LUCKNOW: In clear signs of the Indian government increasing its online surveillance, not all of it necessarily tenable, Apple’s first transparency report, released globally on November 5, suggests India made 27 “law enforcement device requests” regarding 65 Apple devices between January 1 and June 30, 2013.
In contrast, the global transparency report released by Facebook shows that the Indian government sent over 3,200 requests for “some” information related to 41,44 user accounts. Microsoft and Skype, during the same period, received account-specific details for 413 Microsoft accounts and 102 Skype accounts by the Indian government.
While Apple supplied data in 41% cases, Facebook says it complied with the requests in nearly 50% cases and supplied user data to the Indian government. Microsoft and Skype, in the transparency reports, have said 80.6% and 79.1% data was released, respectively.
In its report, Apple explains device-based requests include specific requests by a government agency or court, including those seeking customer contact information or the date on which Apple services were first used on a device, in cases where thefts are reported. In case of India, one of the 41 countries that sought such information, Apple received 65 requests for specific devices including iPhone, iPad, iPod and Mac.
The report also clarifies Apple supplied “some” data in 11 cases, amounting to 41% compliance to the total requests received. This information, the report suggests, includes purchase information or relevant device information such as device registration, subscriber, service, and repair in response to a “valid legal process”.
India does not, however, feature in Apple’s list of 31 countries that sought more specific account details of users, personal data and their use of online services, including customer identifying information like email, stored photographs, or other user content stored online.
Though Apple has only released sketchy details of the number of account-related details sought by various governments, the United States tops the surveillance lists in both categories; the US government made 3,542 requests for a total of 8,605 devices in the law enforcement requests category. Though exact numbers have not been released, the US government also sought account specific information regarding 2,000-3,000 users. Apple does not specify the exact percentage of accounts it gave out data for in the US.
Even in India, the extent of online monitoring is only expected to go up. Already, the Indian government is getting ready to set up a Centralized Monitoring System across telecom operators and ISPs, which will not only allow it to monitor internet traffic, not just without approval from courts but also without the knowledge of telecom operators. It will, however, have to seek information from companies like Twitter, Facebook and Google, where user information is encrypted.

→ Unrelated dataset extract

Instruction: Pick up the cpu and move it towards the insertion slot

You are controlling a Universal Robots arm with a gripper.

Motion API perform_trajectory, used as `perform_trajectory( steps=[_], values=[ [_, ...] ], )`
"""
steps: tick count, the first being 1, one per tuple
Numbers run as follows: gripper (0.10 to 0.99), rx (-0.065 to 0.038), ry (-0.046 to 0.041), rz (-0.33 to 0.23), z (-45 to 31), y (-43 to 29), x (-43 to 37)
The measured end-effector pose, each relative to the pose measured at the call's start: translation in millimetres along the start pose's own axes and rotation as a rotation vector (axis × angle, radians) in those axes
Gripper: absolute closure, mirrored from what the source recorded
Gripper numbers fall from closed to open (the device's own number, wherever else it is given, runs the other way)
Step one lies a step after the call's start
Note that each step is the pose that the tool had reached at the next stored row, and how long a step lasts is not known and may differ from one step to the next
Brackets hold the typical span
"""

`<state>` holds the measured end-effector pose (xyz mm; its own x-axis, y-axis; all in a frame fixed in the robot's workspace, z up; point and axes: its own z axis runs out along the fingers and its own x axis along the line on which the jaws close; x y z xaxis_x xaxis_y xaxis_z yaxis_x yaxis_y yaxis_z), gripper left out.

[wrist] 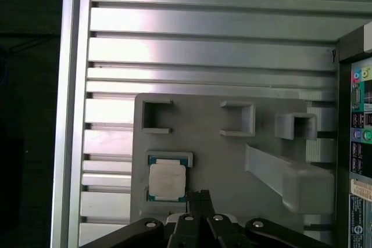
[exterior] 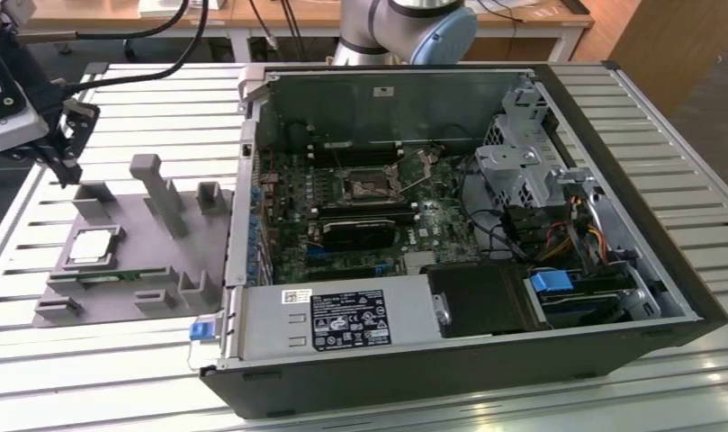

Already, India ranks second in the world – after United States – for seeking account specific details from Facebook between January 1 and June 30, 2013. In contrast, US generated between 11,000 and 12,000 such requests. While Facebook supplied information for 50% of the total accounts in India, Facebook released 79% data for US-based user accounts.
Twitter, in the meantime, has also released its transparency report saying the Indian government requested for the removal of one tweet through a court order and another removal request though a government or police order. Between January 1 and June 30, 2013, Twitter was asked to withhold three tweets.
Though no accounts were barred during this period, Twitter says it received 60 removal requests between January and June 2013 for 104 user accounts and it complied with 38% of these requests. The company also received fewer than 10 requests for disclosure of user information from the Indian government but did not, its transparency report says, comply with any such requests.